First, there is the individual aesthetic experience – or how a particular piece elicits an emotional response.  A judgement of visual interest.  This can be wildly subjective, often irrational, and always fascinating.  As most works on paper are smaller in scale, they can be enjoyed by the viewer as a more intimate experience where they are explored up-close and sometimes best with magnification that emphasizes tiny, intricate detail that adds to visual interest.

Second, buying for an art historical connection is a common motivation for collecting works on paper.  The physical properties of paper - its light weight and malleability - lent to the artist a substrate on which to record information quickly and easily.  Often, works on paper possess what we appraisers refer to as documentary value - the potential for recording significant events.  Most recently, I had the opportunity to work with a collector of significant 20th century photography.  Among his large collection of several thousand photographs, he owned the original prints of the very first aerial photographs in history.  They were snapped by Orville Wright, and they document a turning point in the history of transportation and commerce.  

While these images did not directly result in the production of further developed work, we know that many great painters begin their oil paintings with studies and sketches.  An artist's sketchbook can be a trove of concepts that may or may not materialize in any other medium, but if these recorded concepts become paintings or sculptures, the sketches have a relationship to the finalized piece.  Drawings may narrate a story or provide insight to the artist's process.  When a clear relationship is established between a drawing and a painting, these studies and sketches also aid in authenticating other works by the same artist.  Da Vinci's notebooks are excellent resources for understanding not only the process and ideation for his fine art, but his renderings of various contraptions including mechanical lions and armadas used in naval battle give us a taste of Renaissance science, engineering and the high technology of his time.  The sketches in Da Vinci's notebooks are commonly cited in matters of authenticity, as so many of them bear stylistic similarities and close thematic relationships to his oil paintings.

Few connoisseurs of works on paper existed in America before the second world war.  A circle of collectors around the Fogg and the Frick existed, but largely drawings in particular did not make up a thriving collecting class in America until the mid-20th century. 

Pierre-Auguste Renoir, Mademoiselle Jeanne Samary, painting in pastel, 27 7/16 x 18 3/4 in. permanent collection of the Cincinnati Art Museum.

Pierre-Auguste Renoir, Mademoiselle Jeanne Samary, painting in pastel, 27 7/16 x 18 3/4 in. permanent collection of the Cincinnati Art Museum.

As the art historical connection and the individual aesthetic interest have, so far, been discussed independently, its worthwhile to note the instances where collectors have the opportunity to acquire a drawing, watercolor, or painting in pastel with historical significance reinforcing visual appeal.  An excellent example is found in the Cincinnati Art Museum's painting in pastel portrait of Mlle Jeanne Samary by Pierre-Auguste Renoir.  Mademoiselle Samary was a French actress, a model for Renoir, and some sources cite her as a romantic interest of the artist.  In her pastel portrait from the museum's collection, Renoir highlights her femininity with a light color palette and airy, delicate yet deliberate marks.  She is a dreamy, romantic beauty.  Renoir so carefully constructed her eyes so that you look into them hoping to meet eyes with her, only to discover that her focus lies elsewhere.  

This visual interest created by Renoir's clever composition is coupled with the art historical significance of his model.  Mademoiselle Samary appears in Renoir's internationally-celebrated oil paintings bearing a similar gaze.

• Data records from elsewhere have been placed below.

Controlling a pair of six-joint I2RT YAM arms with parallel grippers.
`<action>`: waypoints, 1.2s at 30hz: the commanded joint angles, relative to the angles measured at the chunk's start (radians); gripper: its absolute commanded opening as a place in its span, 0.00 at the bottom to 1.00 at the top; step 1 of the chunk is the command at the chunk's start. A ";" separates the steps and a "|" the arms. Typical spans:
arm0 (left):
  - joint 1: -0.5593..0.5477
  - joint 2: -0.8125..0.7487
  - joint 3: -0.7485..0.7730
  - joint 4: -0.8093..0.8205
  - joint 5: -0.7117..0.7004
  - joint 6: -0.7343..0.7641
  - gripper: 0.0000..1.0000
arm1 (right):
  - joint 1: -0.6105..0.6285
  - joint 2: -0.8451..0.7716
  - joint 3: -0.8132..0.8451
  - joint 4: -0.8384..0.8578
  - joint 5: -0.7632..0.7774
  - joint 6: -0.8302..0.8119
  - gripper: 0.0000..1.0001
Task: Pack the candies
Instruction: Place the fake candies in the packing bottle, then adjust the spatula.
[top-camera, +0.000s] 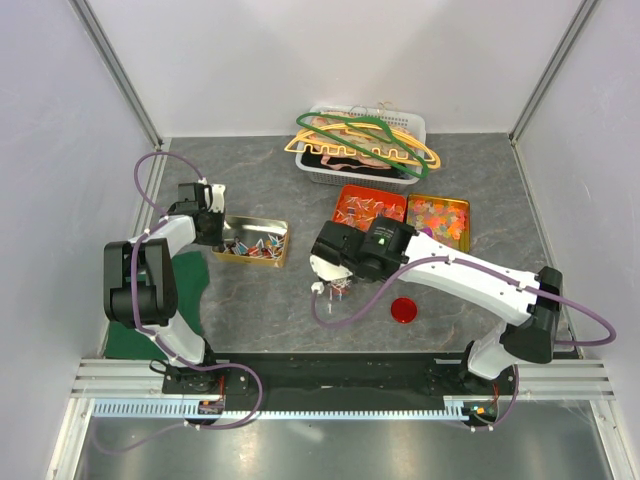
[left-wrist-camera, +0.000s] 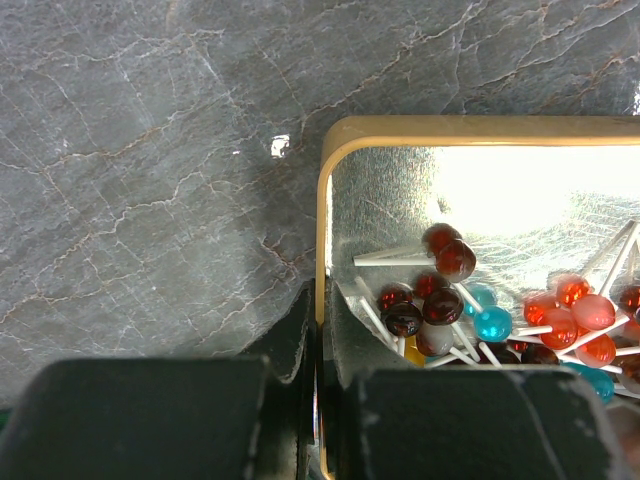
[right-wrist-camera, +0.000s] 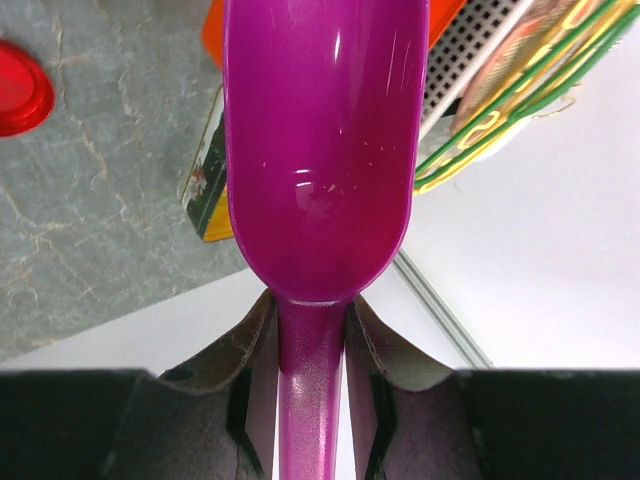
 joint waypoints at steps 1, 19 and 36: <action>0.001 -0.013 0.034 0.020 0.003 -0.003 0.04 | -0.006 -0.016 0.056 0.052 0.009 0.006 0.00; 0.030 -0.192 0.040 0.020 0.175 0.021 0.75 | -0.259 0.011 0.115 0.267 -0.530 0.054 0.00; 0.008 -0.280 0.190 -0.018 1.044 -0.080 0.92 | -0.196 0.043 -0.002 0.756 -0.415 0.227 0.00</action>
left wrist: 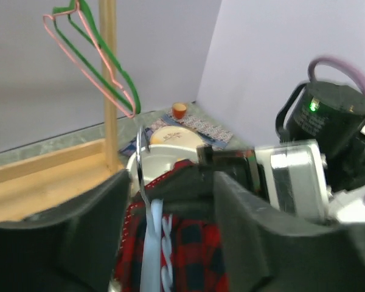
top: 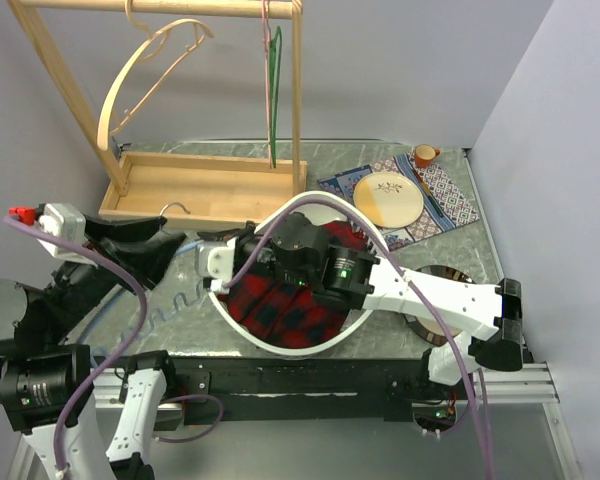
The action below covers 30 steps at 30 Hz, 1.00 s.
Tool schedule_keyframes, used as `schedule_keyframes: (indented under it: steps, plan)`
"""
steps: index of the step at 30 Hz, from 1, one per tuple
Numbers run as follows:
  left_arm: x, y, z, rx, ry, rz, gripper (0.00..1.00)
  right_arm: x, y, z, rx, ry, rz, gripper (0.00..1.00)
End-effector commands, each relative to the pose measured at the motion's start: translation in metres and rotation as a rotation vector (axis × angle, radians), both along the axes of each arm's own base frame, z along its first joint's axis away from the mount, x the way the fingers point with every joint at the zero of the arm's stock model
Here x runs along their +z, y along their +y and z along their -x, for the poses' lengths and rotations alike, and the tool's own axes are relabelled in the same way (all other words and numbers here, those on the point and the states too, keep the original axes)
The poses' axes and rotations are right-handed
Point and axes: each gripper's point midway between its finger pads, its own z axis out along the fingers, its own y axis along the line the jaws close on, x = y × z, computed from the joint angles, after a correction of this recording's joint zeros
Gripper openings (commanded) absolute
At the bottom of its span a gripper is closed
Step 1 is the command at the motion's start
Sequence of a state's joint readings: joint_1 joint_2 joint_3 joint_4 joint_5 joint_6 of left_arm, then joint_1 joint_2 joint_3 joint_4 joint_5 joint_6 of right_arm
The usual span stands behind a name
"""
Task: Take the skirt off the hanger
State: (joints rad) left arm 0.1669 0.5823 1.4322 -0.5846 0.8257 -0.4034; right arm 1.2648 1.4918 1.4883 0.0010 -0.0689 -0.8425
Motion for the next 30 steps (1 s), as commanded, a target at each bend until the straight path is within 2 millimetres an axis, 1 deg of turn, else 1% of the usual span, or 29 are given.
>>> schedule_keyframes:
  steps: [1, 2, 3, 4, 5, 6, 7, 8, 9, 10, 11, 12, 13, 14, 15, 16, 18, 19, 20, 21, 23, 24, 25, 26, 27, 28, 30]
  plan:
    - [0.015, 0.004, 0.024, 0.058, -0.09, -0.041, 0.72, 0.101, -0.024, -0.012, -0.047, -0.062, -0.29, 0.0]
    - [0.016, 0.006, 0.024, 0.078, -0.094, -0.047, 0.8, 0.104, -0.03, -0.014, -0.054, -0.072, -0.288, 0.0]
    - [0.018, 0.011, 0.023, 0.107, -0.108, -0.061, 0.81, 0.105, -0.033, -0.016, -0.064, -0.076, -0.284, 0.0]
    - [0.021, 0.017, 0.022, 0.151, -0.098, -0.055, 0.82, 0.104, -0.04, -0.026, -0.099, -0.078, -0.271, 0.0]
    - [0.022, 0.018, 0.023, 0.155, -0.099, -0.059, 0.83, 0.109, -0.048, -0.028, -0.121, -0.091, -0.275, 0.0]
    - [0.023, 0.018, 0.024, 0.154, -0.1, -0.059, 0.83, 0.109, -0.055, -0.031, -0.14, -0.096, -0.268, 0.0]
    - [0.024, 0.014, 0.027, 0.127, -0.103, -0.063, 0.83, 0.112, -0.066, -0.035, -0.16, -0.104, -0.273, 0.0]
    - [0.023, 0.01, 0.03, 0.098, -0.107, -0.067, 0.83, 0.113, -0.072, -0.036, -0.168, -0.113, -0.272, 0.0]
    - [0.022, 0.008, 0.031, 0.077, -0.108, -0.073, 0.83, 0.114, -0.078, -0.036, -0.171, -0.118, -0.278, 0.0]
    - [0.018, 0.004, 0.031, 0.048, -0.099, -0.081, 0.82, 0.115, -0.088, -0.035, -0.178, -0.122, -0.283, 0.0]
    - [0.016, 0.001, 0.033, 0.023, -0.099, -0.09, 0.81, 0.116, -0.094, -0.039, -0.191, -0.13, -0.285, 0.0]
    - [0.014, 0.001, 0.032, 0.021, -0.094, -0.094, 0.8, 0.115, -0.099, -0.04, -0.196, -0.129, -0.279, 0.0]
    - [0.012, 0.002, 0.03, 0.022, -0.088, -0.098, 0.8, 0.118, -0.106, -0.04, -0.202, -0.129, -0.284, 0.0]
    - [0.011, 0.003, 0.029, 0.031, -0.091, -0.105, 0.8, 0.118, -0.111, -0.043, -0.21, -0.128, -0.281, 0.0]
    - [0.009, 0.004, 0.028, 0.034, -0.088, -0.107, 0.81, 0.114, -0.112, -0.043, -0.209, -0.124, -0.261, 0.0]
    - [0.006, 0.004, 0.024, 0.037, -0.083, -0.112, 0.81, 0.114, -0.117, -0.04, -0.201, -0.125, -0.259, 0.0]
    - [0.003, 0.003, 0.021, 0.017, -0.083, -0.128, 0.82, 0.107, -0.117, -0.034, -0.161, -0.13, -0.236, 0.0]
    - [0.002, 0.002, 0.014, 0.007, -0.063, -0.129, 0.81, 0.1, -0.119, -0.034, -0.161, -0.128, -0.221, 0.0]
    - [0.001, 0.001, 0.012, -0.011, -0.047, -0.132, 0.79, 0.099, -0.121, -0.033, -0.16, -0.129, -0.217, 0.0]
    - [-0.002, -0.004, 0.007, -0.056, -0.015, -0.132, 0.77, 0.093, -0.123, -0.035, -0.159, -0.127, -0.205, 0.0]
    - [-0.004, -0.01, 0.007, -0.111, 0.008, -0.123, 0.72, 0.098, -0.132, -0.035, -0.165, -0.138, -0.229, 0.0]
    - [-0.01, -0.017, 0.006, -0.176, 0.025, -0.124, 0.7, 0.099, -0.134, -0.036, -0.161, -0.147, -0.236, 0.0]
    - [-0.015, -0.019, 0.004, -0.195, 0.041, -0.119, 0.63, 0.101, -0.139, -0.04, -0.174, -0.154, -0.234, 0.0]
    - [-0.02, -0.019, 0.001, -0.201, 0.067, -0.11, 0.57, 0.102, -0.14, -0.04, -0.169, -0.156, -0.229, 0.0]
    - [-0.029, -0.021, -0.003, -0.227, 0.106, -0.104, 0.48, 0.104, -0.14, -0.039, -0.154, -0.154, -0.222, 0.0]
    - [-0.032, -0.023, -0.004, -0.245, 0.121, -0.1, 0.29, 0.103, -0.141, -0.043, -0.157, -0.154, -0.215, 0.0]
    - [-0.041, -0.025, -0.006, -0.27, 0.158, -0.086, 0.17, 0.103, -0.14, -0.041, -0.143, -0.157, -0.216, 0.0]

Blue-chip institutions and auction houses feature individual and group portraits that include Mademoiselle Samary. The Musée d'Orsay houses Renoir's 1876 painting 'The Swing', where Samary appears as the sole female in a multi-figure composition characteristically Renoir.  Christie's sold a painting in pastel of Mademoiselle Samary with an exposed breast, similar in size and composition to the Cincinnati Art Museum's pastel portrait of Samary, for more than $1.1M in 2011.  Our museum’s drawing of Samary is a case for the fascinating connections that can be studied and celebrated through original drawings and pastels.

The marriage of visual interest and historical depth can be collected With some careful selection, you can add to your private collection the works of masters that are beautiful, intellectually stimulating, and historically significant.